• About this exercise:
Could you show all lines in the entries below that contain the string "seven"?

• Stored entries:
--

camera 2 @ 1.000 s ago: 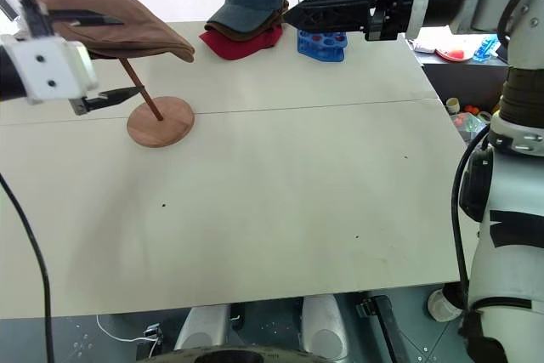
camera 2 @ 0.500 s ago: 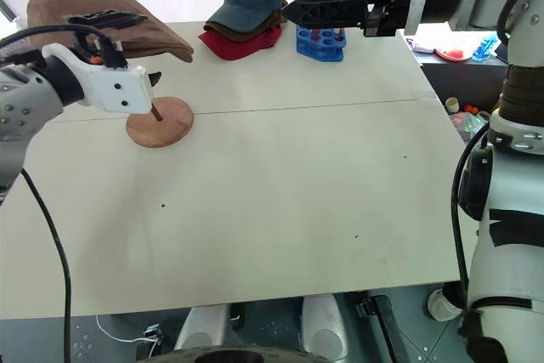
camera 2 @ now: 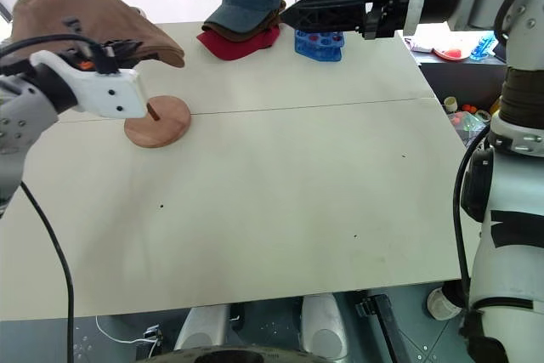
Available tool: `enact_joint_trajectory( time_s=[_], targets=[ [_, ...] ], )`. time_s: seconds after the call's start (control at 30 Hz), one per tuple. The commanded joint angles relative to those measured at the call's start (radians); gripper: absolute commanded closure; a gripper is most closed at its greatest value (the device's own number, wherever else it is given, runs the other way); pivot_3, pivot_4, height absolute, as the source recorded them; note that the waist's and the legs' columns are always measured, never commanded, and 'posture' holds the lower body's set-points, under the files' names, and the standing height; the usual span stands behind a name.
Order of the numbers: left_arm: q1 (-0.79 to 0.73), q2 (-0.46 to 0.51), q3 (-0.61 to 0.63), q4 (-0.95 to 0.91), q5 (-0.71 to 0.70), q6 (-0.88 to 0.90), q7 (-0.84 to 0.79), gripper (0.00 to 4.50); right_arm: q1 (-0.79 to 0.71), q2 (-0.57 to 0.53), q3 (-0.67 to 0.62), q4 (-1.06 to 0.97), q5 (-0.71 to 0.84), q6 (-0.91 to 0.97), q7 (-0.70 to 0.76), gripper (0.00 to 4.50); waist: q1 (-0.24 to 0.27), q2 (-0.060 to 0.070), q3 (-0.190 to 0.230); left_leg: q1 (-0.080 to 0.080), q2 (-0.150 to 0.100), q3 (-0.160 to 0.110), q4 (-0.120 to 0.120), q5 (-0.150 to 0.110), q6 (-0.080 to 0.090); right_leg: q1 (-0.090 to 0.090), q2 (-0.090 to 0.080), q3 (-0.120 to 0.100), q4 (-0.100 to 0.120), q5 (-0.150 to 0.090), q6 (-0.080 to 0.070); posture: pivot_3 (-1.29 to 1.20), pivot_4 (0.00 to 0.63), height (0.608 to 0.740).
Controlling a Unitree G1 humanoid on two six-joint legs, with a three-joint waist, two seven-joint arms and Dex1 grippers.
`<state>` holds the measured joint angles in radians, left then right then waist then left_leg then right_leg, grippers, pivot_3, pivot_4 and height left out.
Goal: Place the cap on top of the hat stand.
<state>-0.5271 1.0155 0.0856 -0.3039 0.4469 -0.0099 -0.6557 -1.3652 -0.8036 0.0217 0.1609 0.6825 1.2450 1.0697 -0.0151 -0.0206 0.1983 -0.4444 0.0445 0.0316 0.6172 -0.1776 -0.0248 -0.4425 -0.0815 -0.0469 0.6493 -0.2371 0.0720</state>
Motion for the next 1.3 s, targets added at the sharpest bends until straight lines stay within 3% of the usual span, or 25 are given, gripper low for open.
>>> enact_joint_trajectory(
  time_s=[0.03, 0.2, 0.67, 1.13, 1.3],
  targets=[
    [0.039, 0.009, 0.138, -0.048, -0.01, -0.017, 0.065, 4.49, -0.005, -0.015, -0.012, -0.015, -0.005, -0.032, 0.015, 0.0, 0.001, 0.0, 0.0, 0.0, 0.0, 0.0, 0.0, 0.0, 0.0, 0.0, 0.0, 0.0, 0.0, 0.0, 0.0, 0.0, 0.15, 0.728],
    [0.129, -0.006, 0.275, 0.031, -0.115, -0.156, 0.129, 4.49, 0.003, 0.002, 0.004, 0.006, -0.019, -0.067, 0.032, 0.0, 0.002, 0.0, 0.0, 0.0, 0.0, 0.0, 0.0, 0.0, 0.0, 0.0, 0.0, 0.0, 0.0, 0.0, 0.0, 0.0, 0.15, 0.728],
    [-0.115, -0.004, 0.112, 0.252, -0.201, -0.447, 0.155, 4.49, -0.01, 0.02, 0.008, 0.053, -0.051, -0.096, 0.046, 0.0, 0.001, 0.0, 0.0, -0.001, 0.002, 0.002, 0.004, 0.0, 0.0, 0.0, 0.001, 0.0, 0.0, 0.002, -0.002, 0.0, 0.15, 0.728],
    [-0.02, 0.101, 0.27, 0.473, -0.399, -0.881, 0.151, 4.49, -0.006, 0.019, 0.019, 0.086, -0.07, -0.131, 0.071, 0.0, 0.001, 0.0, 0.0, 0.0, 0.003, 0.003, 0.004, 0.0, 0.0, 0.0, 0.001, 0.0, 0.0, 0.002, -0.002, 0.0, 0.15, 0.728],
    [-0.023, 0.135, 0.261, 0.581, -0.462, -0.988, 0.122, 4.49, -0.016, 0.029, 0.026, 0.107, -0.085, -0.144, 0.086, 0.0, 0.003, 0.0, 0.0, 0.0, 0.003, 0.003, 0.004, 0.0, 0.0, 0.0, 0.0, 0.0, 0.0, 0.002, -0.002, 0.0, 0.15, 0.728]
  ],
)
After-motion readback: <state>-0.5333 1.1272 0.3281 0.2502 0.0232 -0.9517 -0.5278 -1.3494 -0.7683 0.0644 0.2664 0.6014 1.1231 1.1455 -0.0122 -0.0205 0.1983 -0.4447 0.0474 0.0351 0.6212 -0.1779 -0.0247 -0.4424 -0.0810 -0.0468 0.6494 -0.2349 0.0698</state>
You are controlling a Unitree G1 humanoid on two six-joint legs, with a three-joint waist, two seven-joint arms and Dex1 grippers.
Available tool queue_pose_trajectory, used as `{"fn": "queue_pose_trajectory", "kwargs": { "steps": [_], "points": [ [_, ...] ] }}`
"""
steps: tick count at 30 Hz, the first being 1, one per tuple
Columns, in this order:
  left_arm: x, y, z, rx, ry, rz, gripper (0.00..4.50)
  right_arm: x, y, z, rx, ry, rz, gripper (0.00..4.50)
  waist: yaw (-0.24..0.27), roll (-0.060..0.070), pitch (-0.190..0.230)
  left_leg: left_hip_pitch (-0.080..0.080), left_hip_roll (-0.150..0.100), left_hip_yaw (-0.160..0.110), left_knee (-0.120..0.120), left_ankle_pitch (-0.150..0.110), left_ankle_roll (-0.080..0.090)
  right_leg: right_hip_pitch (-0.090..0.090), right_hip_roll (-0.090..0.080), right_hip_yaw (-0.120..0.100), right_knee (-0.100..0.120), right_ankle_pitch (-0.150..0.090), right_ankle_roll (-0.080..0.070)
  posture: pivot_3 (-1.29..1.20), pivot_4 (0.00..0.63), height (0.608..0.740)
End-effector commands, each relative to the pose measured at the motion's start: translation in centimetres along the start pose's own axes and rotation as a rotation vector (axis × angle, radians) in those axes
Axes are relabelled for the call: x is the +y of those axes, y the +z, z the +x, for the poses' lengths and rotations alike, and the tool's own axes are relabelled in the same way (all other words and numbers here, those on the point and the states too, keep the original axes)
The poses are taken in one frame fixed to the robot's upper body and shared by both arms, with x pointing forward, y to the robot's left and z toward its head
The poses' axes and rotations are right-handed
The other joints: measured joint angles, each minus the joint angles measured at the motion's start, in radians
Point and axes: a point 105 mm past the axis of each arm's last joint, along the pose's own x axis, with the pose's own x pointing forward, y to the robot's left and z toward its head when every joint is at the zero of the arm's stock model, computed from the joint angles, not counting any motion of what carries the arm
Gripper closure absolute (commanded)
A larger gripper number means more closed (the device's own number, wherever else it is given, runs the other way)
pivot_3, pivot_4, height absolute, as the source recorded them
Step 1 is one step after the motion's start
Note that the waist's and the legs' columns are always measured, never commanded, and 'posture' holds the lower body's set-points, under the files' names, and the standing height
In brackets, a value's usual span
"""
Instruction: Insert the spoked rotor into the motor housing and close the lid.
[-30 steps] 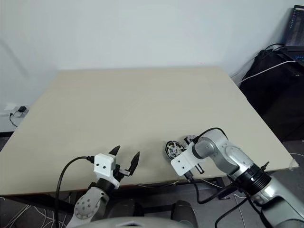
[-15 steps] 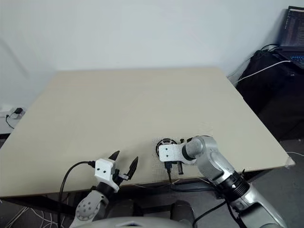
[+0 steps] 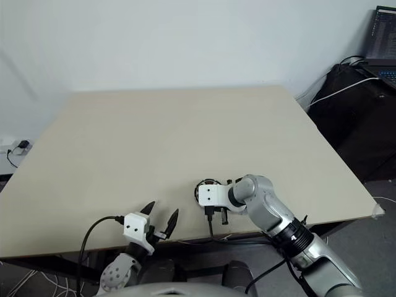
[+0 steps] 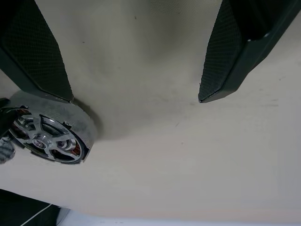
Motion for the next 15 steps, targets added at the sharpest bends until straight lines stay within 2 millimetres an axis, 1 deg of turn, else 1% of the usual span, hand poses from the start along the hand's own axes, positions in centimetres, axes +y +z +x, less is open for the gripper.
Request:
{"fn": "queue_pose_trajectory", "kwargs": {
  "steps": [1,4,6,8,12,15],
  "points": [
    [0.2,0.5,0.2,-0.045,-0.006,0.009,0.0,-0.3,1.7,-0.6,-0.043,-0.012,-0.102,4.4,0.0,0.0,0.0,0.0,0.0,0.0,0.0,0.0,0.0,0.0,0.0,0.0,0.0,0.0,0.0,0.0,0.0,0.74],
    [0.4,0.3,0.2,-0.045,-0.006,0.009,0.0,0.0,1.8,-0.5,-0.052,0.01,-0.126,4.4,0.002,0.0,0.0,0.0,0.0,0.0,0.0,0.0,0.0,0.0,0.0,0.0,0.0,0.0,0.0,0.0,0.0,0.74],
    [0.6,0.1,0.2,-0.044,-0.005,0.01,0.0,0.0,1.9,-0.5,-0.061,0.007,-0.136,3.67,0.003,0.0,0.0,0.0,0.0,0.0,0.0,0.0,0.0,0.0,0.0,0.0,0.0,0.0,0.0,0.0,0.0,0.74],
    [0.7,-0.1,0.1,-0.043,-0.005,0.01,0.0,-0.1,2.2,-0.6,-0.075,-0.003,-0.155,3.11,0.004,0.0,0.0,0.0,0.0,-0.001,0.0,0.0,0.0,0.0,0.0,-0.001,0.0,0.0,0.0,0.0,0.0,0.74],
    [0.8,-0.5,0.1,-0.042,-0.005,0.011,0.0,-0.5,4.0,-1.5,-0.157,-0.054,-0.231,1.81,0.005,0.0,0.0,0.0,0.0,-0.001,0.0,0.0,0.0,0.0,0.0,-0.001,0.0,0.0,0.0,0.0,0.0,0.74],
    [0.8,-0.7,0.1,-0.041,-0.008,0.011,0.0,-1.2,5.9,-2.9,-0.228,-0.113,-0.263,1.81,0.006,0.0,0.0,0.0,0.0,-0.001,0.0,0.0,0.0,0.0,0.0,-0.001,0.0,0.0,0.0,0.0,0.0,0.74]
  ]
}}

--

• Answer box:
Controlling a Unitree G1 humanoid on two six-joint legs, with a three-joint waist, two seven-joint arms and Dex1 grippers.
You are controlling a Unitree G1 humanoid on two six-joint legs, with a three-joint waist, two seven-joint arms and Dex1 grippers.

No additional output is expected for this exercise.